_Directions for this task_: Taking the first line of the listing as the start and the line containing "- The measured" as the end, reproduce everything in between exactly, both ends included.

_Data segment_:

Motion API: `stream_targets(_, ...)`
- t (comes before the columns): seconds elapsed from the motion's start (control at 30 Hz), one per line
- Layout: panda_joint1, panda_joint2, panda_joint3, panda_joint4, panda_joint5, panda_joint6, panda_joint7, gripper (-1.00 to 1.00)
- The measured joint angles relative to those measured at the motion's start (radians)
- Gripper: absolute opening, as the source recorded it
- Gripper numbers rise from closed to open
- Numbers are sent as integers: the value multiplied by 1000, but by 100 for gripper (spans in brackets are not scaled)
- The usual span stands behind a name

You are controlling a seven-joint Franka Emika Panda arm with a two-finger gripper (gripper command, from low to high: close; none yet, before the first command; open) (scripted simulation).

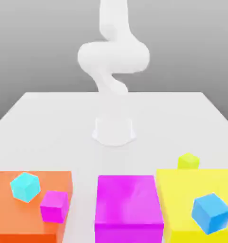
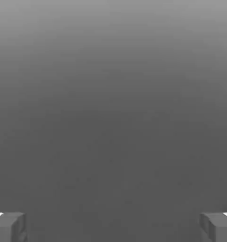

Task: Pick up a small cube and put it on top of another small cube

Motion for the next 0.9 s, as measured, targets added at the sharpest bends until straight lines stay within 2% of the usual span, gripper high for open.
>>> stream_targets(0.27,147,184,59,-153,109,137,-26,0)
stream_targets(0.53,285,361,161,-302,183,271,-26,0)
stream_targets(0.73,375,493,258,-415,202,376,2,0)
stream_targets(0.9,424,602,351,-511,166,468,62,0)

_Solution_:
Motion API: `stream_targets(_, ...)`
- t (comes before the columns): seconds elapsed from the motion's start (control at 30 Hz), one per line
- Layout: panda_joint1, panda_joint2, panda_joint3, panda_joint4, panda_joint5, panda_joint6, panda_joint7, gripper (-1.00 to 1.00)
- The measured joint angles relative to those measured at the motion's start (radians)

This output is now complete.